**Dataset excerpts:**
++++++++++
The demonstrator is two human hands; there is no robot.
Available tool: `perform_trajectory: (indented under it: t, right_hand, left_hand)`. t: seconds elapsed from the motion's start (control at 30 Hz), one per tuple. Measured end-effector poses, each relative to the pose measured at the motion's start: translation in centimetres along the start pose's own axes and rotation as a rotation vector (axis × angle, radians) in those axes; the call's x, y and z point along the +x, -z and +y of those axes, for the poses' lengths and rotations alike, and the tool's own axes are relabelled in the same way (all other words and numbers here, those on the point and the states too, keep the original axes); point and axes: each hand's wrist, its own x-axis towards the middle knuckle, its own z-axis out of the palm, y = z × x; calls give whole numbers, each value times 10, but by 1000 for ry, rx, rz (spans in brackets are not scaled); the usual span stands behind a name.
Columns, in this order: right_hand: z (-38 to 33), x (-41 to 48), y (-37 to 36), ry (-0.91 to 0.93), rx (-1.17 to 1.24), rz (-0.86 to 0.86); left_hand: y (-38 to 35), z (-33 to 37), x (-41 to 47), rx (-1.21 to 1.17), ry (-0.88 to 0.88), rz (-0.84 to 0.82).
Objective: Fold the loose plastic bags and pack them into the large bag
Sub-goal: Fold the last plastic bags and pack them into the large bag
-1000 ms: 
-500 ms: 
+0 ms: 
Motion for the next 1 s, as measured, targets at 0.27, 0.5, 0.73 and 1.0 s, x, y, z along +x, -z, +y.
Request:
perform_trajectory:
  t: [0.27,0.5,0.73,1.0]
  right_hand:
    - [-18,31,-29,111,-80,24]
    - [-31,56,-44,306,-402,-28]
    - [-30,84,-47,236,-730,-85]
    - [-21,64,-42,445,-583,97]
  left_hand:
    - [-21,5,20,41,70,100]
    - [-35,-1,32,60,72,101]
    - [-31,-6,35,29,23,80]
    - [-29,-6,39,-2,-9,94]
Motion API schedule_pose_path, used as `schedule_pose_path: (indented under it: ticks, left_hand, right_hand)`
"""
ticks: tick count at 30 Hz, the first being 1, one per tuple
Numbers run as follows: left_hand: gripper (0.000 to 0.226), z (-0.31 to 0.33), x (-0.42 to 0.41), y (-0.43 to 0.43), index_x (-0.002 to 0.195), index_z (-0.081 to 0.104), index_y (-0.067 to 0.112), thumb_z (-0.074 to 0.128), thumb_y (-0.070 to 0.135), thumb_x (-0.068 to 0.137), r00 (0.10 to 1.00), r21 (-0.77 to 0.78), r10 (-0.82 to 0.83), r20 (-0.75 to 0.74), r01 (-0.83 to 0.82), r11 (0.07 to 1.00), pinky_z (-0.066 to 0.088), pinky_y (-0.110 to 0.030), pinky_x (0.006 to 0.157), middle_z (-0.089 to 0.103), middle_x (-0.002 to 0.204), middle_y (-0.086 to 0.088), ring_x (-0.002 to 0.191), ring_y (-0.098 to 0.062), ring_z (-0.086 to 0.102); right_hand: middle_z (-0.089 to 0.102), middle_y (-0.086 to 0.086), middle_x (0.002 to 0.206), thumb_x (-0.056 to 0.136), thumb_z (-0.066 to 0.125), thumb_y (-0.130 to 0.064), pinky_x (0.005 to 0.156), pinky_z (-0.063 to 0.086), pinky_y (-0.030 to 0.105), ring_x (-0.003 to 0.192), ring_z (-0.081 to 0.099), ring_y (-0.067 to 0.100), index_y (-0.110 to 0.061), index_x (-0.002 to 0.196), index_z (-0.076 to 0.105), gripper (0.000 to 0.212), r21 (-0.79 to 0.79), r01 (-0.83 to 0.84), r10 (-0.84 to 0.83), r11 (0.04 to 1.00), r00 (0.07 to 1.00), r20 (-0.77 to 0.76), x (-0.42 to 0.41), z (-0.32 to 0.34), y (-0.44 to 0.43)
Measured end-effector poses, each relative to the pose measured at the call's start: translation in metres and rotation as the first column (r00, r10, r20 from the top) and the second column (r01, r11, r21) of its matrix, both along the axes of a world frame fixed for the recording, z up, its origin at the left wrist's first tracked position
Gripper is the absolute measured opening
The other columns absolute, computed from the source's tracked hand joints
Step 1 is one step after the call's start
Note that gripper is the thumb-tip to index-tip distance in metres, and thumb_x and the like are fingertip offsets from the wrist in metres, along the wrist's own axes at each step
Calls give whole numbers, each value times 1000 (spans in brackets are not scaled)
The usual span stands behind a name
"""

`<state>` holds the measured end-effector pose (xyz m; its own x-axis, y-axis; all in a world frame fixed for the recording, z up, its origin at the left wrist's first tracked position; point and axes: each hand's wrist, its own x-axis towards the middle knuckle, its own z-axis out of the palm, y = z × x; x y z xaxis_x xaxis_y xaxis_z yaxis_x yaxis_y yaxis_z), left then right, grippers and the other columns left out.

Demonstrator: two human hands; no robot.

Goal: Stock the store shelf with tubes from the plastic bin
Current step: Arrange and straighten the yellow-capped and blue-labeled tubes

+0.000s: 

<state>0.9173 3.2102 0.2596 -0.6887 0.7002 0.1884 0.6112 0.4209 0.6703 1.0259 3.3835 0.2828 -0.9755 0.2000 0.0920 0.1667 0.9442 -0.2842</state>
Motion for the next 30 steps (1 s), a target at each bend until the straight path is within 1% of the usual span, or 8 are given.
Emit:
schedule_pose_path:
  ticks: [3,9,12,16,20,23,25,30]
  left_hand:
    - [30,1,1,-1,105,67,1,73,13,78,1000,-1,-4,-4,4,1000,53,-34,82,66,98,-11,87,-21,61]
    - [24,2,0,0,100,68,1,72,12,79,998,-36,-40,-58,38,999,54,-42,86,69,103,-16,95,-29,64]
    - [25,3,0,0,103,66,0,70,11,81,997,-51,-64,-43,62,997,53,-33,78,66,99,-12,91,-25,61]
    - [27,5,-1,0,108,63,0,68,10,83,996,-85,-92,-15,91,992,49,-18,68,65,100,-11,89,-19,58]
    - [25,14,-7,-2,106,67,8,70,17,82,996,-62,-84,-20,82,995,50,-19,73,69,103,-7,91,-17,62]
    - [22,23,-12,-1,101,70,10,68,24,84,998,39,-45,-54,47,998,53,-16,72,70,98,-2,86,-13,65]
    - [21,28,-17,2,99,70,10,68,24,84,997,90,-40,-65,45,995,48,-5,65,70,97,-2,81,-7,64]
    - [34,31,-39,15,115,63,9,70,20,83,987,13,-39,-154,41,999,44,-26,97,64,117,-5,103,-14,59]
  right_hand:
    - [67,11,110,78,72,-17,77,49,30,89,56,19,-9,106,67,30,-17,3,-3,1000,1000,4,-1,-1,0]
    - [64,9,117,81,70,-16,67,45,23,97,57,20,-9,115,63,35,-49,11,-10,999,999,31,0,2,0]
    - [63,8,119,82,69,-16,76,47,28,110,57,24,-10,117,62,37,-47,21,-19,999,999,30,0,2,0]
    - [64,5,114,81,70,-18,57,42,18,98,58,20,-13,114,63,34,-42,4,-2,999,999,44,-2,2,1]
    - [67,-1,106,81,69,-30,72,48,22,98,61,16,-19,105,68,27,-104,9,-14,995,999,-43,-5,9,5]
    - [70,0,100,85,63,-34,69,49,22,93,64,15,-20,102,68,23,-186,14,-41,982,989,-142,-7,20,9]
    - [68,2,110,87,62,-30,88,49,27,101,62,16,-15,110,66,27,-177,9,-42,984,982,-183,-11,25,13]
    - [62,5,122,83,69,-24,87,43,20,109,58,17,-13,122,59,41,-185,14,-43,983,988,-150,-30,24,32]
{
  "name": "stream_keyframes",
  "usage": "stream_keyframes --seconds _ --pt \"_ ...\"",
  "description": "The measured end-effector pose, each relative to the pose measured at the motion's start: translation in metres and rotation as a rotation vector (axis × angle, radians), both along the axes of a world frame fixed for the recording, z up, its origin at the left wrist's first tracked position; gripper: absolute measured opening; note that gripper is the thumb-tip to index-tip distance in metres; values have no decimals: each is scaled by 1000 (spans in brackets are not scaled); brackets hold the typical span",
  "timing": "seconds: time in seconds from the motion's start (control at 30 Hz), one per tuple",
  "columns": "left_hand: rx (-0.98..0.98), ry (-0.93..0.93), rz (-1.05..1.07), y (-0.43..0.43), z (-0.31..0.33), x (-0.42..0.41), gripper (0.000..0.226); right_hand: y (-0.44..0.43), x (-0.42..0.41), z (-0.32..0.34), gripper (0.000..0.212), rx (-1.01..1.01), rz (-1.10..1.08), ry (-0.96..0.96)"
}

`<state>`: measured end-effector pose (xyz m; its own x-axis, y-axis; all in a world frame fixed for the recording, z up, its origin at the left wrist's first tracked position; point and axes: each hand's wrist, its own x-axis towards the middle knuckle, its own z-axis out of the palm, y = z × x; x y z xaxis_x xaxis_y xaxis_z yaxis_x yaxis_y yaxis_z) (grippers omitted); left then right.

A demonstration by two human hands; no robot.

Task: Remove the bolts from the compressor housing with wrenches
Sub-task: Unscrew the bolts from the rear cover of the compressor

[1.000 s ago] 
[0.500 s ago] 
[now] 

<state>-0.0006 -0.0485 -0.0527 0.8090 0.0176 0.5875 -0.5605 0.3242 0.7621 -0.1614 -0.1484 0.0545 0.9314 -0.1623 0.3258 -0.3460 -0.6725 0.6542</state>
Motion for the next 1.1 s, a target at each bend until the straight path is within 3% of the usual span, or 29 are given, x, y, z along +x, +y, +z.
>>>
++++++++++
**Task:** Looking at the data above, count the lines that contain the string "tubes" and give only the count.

**Answer box:** 2